Whether it’s good times or bad, Markee always scrolls the name, stares at it, wondering what this man he called his best friend would say to him.

What advice would he give? What encouragement was he going to say to her?

What would his cousin’s voice still sound like?

Dean Hazellet

“I find myself at family gatherings, watching everyone, and I want to lean over to him and say, ‘Did you see that?'” Markee said during a Friday hearing in Superior Court. from Allen.

“He is not there.”

An Allen Superior Court judge sentenced the man who caused a 2020 Memorial Day crash that killed 27-year-old James Markee to five years in prison at the end of that hearing, but the injuries to the Markee family will likely stay much longer.

“Because of a drunk driver, this is where we vacation – in a graveyard,” said April Markee, James Markee’s sister.

Judge M. Zent sentenced Dean Hazelett, 69, to six years in prison and ordered five of them to be served behind bars. He ordered Hazelett to serve the other year of probation, pay more than $11,000 in restitution, and banned him from driving for six years.

Hazelett turned in front of Markee, who was riding a motorcycle, at the intersection of Spring Street and Rumsey Avenue around 7:15 p.m. this Memorial Day nearly two years ago.

Investigators found Hazelett had a blood alcohol level of 0.13% – well above the 0.08 limit – and witnesses said he was responsible for the accident, according to court documents .

Hazelett admitted to drinking at a local strip club before the accident.

Allen County prosecutors initially charged him with causing death while driving a motor vehicle while intoxicated and reckless homicide, but dropped the drunk driving charge. drunk as part of a plea deal.

Markee did not die immediately from his injuries.

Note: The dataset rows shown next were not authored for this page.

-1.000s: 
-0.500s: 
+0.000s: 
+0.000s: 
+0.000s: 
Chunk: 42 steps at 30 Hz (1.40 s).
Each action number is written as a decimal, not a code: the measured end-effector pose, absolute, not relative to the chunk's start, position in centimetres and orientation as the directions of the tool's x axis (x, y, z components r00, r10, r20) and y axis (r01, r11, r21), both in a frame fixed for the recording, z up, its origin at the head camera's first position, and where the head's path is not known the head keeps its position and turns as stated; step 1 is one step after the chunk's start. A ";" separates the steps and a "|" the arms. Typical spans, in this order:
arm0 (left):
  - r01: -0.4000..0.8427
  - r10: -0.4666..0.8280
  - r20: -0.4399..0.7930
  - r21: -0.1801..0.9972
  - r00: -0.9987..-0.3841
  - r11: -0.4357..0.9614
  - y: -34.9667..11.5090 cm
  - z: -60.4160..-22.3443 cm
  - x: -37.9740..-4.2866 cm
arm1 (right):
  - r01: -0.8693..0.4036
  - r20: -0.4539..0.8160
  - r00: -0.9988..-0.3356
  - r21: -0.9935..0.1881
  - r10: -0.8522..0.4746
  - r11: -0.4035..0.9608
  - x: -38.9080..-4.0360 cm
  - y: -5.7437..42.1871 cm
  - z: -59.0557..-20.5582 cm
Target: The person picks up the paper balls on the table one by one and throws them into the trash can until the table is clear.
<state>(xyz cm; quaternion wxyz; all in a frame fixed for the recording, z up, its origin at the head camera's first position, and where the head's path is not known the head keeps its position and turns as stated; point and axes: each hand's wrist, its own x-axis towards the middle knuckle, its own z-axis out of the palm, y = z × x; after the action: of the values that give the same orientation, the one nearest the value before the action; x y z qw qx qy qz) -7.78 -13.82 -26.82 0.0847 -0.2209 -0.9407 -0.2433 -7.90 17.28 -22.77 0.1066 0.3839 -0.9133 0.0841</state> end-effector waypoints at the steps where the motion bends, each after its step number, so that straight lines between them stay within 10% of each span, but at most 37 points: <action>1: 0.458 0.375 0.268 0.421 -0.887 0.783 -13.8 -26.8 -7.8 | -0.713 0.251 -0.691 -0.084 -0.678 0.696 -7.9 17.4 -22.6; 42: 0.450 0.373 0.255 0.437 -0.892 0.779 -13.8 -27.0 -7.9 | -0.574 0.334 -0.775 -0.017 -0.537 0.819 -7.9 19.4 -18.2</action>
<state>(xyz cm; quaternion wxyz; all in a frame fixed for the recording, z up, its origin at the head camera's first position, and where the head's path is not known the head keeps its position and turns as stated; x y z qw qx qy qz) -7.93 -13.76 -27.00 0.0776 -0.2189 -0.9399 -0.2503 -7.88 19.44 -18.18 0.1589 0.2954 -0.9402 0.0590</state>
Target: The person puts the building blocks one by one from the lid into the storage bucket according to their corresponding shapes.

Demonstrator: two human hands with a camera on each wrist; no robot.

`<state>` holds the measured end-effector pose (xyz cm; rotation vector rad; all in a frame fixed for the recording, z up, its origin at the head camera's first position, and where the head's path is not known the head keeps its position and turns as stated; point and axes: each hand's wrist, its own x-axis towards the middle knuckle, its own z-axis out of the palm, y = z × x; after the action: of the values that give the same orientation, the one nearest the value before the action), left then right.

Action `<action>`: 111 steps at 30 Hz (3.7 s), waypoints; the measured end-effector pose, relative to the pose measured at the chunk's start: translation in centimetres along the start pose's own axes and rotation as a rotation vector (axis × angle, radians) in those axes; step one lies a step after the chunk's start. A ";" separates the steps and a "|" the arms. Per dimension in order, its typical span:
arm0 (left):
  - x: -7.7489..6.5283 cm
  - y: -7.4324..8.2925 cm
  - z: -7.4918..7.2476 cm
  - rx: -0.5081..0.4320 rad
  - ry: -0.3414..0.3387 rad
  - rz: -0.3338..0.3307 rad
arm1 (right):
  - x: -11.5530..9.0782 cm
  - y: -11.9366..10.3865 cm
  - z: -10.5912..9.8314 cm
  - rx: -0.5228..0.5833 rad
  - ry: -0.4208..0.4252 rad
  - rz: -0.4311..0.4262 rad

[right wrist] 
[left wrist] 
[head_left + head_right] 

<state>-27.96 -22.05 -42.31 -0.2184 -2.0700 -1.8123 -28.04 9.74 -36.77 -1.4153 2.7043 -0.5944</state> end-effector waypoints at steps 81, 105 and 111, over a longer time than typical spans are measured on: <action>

He was taken to a local hospital where April Markee was allowed to see him for just 10 minutes just to identify him. Due to COVID-19 concerns at the time, hospital visits were severely limited.

The family stood in the parking lot for hours.

He died a day later.

“I still remember the last day with him,” April Markee wrote in her letter. “Memorial Day 2020. We rode motorcycles, went shooting and swimming. I was a perfect day. And then I got a call. »

Hazelett apologized to the family and offered his condolences before being taken into custody.

This is his first criminal offense, which may have saved him from serving the six years.

“It’s very rare,” Zent told Hazelett. “Its important to me.”

But, Zent added, someone who drives drunk and ends up in court usually goes to jail.